EXERCISE:
Give the lines below again exactly, starting with the line that holds "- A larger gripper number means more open" and going on through the line that holds "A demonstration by".

SUPPLIED MATERIAL:
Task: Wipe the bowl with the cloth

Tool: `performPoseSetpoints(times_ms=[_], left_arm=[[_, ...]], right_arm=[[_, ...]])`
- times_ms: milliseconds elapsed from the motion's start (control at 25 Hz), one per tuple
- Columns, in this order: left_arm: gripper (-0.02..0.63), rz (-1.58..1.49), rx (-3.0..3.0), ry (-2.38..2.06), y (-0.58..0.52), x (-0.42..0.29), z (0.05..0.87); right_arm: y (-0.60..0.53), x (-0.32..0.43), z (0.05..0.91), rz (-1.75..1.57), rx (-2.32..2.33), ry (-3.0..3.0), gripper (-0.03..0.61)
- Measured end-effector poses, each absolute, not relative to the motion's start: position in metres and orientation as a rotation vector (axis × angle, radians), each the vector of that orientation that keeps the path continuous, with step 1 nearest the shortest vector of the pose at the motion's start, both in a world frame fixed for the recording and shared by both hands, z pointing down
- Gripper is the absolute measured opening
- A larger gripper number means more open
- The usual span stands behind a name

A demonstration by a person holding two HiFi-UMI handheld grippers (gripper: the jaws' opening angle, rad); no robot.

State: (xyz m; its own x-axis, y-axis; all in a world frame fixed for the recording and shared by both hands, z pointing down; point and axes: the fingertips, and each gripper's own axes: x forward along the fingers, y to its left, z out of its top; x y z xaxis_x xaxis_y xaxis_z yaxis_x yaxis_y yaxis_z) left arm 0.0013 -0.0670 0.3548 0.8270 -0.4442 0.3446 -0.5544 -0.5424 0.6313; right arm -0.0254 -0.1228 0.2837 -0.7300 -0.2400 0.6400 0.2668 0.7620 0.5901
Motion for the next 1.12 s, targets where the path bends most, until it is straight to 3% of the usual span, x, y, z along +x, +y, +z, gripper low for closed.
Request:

ANSWER BOX:
- A larger gripper number means more open
- The usual span stands behind a name

A demonstration by a person holding two HiFi-UMI handheld grippers (gripper: the jaws' opening angle, rad); no robot.

Nothing else is needed for this exercise.